Exercise goal:
Below are records to be copied exactly; their pictures are to be omitted.

Data provided:
──────────────────────────────
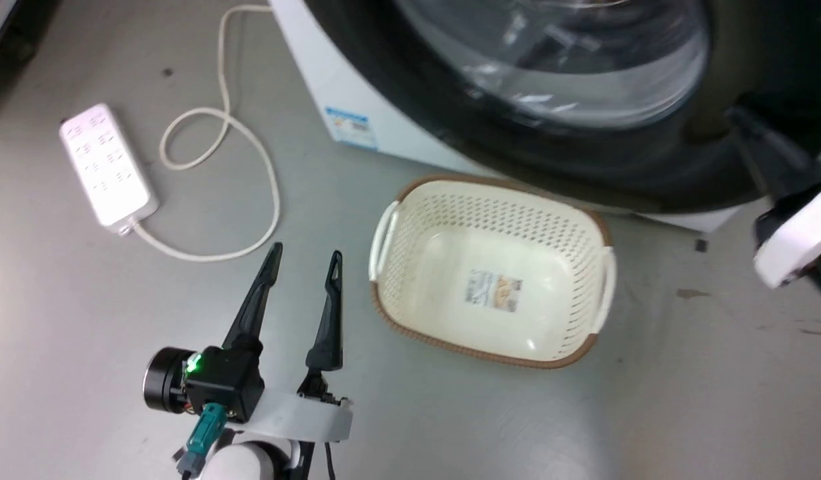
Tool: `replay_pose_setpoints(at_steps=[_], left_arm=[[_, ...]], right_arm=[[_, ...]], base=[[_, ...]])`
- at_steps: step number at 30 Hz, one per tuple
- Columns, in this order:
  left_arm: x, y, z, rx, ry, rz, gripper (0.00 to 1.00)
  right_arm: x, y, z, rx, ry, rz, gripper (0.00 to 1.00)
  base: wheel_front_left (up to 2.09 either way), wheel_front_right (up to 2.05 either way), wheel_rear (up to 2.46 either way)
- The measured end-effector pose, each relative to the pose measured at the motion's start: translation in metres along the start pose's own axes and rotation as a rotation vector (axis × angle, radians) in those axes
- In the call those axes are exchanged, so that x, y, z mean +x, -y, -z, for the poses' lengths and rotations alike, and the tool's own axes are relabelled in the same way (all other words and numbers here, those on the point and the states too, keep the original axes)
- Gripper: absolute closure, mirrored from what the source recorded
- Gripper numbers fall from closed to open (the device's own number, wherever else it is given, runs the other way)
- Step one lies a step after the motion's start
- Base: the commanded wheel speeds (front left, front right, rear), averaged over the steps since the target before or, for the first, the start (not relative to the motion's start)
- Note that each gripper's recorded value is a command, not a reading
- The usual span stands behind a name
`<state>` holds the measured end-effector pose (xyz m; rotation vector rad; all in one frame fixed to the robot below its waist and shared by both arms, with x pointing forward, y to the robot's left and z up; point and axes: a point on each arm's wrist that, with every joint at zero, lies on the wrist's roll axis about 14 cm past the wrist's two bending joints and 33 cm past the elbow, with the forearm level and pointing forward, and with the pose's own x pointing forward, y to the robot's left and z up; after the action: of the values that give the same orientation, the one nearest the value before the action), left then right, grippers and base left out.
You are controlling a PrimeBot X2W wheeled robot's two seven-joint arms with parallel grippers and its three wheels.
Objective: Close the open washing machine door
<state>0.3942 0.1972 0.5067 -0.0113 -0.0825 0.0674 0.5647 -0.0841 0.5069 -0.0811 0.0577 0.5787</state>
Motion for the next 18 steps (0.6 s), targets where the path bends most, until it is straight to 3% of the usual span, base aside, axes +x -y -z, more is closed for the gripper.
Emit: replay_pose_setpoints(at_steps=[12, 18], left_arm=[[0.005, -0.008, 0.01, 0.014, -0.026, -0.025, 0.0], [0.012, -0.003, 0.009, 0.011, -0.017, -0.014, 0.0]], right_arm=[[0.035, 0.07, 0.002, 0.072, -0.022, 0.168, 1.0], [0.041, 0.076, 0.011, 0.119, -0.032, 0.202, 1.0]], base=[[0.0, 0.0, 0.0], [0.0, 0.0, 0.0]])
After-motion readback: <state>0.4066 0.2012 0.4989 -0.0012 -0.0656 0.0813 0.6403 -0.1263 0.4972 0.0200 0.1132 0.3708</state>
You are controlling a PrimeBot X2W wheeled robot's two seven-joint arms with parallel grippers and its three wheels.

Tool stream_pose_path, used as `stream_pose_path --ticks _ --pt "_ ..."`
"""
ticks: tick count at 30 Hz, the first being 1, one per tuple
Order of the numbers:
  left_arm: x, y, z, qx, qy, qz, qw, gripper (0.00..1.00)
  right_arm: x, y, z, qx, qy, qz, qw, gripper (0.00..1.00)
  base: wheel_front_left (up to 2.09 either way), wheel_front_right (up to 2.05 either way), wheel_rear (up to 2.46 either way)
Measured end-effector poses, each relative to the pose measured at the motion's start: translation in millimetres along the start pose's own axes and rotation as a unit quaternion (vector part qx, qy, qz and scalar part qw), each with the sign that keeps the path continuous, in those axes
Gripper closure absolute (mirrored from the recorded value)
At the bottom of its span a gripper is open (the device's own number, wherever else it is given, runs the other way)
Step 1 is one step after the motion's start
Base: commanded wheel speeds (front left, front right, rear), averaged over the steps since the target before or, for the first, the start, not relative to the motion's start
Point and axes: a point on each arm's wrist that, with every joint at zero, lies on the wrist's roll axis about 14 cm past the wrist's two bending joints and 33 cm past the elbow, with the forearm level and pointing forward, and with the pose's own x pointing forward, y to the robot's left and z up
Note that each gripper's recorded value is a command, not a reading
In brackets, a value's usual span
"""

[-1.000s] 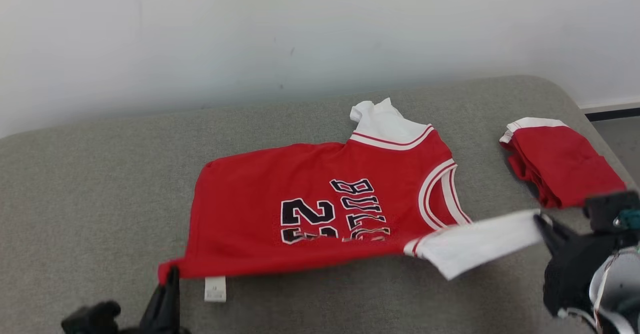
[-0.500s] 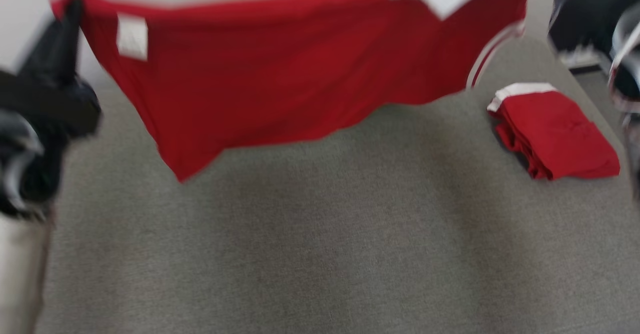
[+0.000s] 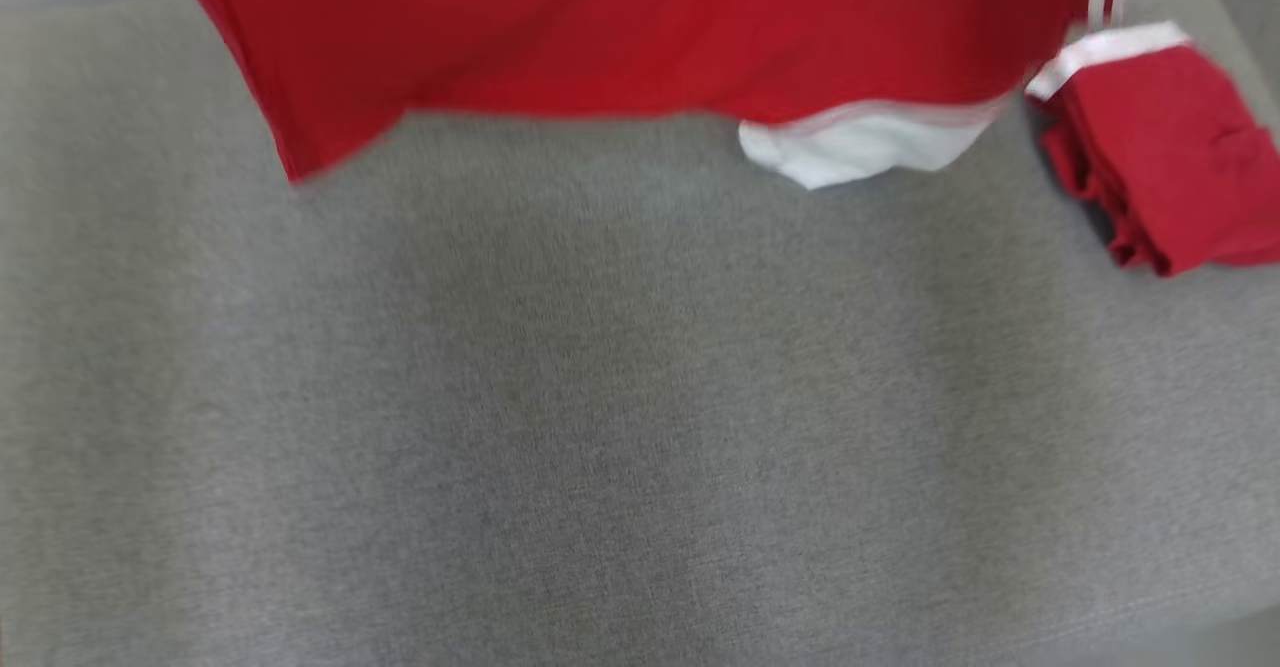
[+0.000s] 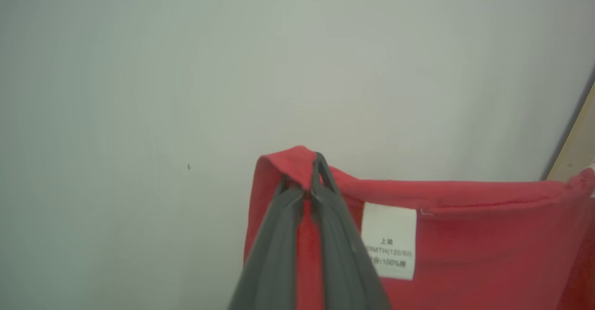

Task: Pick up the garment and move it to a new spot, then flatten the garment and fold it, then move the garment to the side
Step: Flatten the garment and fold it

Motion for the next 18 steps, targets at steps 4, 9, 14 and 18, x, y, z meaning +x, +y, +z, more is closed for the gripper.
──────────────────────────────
The answer:
Tool: `replay_pose_setpoints(at_steps=[_], left_arm=[[_, ...]], right_arm=[[_, ...]], base=[[_, ...]])`
- at_steps: step number at 30 Hz, one per tuple
- Columns, in this order:
  left_arm: x, y, z, rx, ry, rz, gripper (0.00 to 1.00)
  right_arm: x, y, z, rx, ry, rz, gripper (0.00 to 1.00)
  base: wheel_front_left (up to 2.09 either way), wheel_front_right (up to 2.05 either way), wheel_rear (up to 2.46 either way)
- The measured end-effector pose, each relative to the pose measured at the motion's start: translation in metres along the start pose's own axes and rotation as a rotation vector (axis × angle, radians) in those axes
- In the call those axes are exchanged, so that x, y, z mean +x, -y, -z, for the poses' lengths and rotations alike, and the tool's own axes are relabelled in the same way (all other words and numbers here, those on the point and the states too, keep the original axes)
- Gripper: absolute closure, mirrored from what the source recorded
- Gripper numbers fall from closed to open (the device's own number, wherever else it is given, runs the other way)
- Step one lies a step after the motion's start
- Base: the commanded wheel speeds (front left, front right, rear), averaged over the steps since the target before or, for the first, the start (not relative to the motion's start)
- Note that each gripper's recorded value is a command, not a reading
- The usual span stands behind a name
`<state>` holds the measured end-effector pose (xyz m; rotation vector rad; all in one frame fixed to the robot below its waist and shared by both arms, with x pointing forward, y to the robot's left and z up; point and axes: a point on each arm's wrist that, with every joint at zero, lies on the wrist's roll axis about 14 cm past the wrist's two bending joints and 33 cm past the elbow, with the forearm level and pointing forward, and with the pose's own x pointing forward, y to the robot's left and z up; after the action: of the values that give the same orientation, the one nearest the value before the action), left then right, grippers and base left out.
You are controlling a PrimeBot X2W wheeled robot's two seven-joint arms with parallel grippers and its three wheels.
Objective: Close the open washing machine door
<state>0.3942 0.1972 0.5067 -0.0113 -0.0825 0.0674 0.5647 -0.0841 0.5069 -0.0811 0.0577 0.5787</state>
Motion for the next 18 steps (0.6 s), targets where the path bends most, until it is straight to 3% of the usual span, base aside, axes +x -y -z, more is closed for the gripper.
Emit: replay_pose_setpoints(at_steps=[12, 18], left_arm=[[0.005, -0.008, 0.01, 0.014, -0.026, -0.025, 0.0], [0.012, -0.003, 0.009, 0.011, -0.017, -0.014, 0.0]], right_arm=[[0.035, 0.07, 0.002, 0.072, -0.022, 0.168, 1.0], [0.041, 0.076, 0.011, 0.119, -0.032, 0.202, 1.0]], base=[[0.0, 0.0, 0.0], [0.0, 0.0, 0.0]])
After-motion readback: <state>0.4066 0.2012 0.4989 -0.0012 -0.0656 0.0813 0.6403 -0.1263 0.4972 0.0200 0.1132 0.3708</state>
You are controlling a PrimeBot X2W wheeled robot's two seven-joint arms with parallel grippers and its three wheels.

Tool stream_pose_path, used as `stream_pose_path --ticks _ --pt "_ ..."`
"""
ticks: tick count at 30 Hz, the first being 1, one per tuple
Order of the numbers:
  left_arm: x, y, z, qx, qy, qz, qw, gripper (0.00..1.00)
  right_arm: x, y, z, qx, qy, qz, qw, gripper (0.00..1.00)
  base: wheel_front_left (up to 2.09 either way), wheel_front_right (up to 2.05 either way), wheel_rear (up to 2.46 either way)
Measured end-effector poses, each relative to the pose measured at the motion's start: translation in millimetres along the start pose's own axes and rotation as a unit quaternion (vector part qx, qy, qz and scalar part qw), each with the sign that keeps the path continuous, in those axes
Gripper closure absolute (mirrored from the recorded value)
At the bottom of its span a gripper is open (the device's own number, wherever else it is given, runs the other way)
Step 1 is one step after the motion's start
Base: commanded wheel speeds (front left, front right, rear), averaged over the steps since the target before or, for the first, the start, not relative to the motion's start
Point and axes: a point on each arm's wrist that, with every joint at zero, lies on the wrist's roll axis about 14 cm past the wrist's two bending joints and 33 cm past the elbow, with the forearm level and pointing forward, and with the pose's own x pointing forward, y to the robot's left and z up
Note that each gripper's recorded value is a command, not a reading
In brackets, a value's usual span
"""

[-1.000s] 
[-0.500s] 
[+0.000s] 
[+0.000s] 

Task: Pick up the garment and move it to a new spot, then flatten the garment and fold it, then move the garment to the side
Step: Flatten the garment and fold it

Motion for the next 18 steps, targets at steps 4, 9, 14 and 18, x, y, z meaning +x, +y, +z, more is closed for the gripper.

There is no more to the output, and the exercise is done.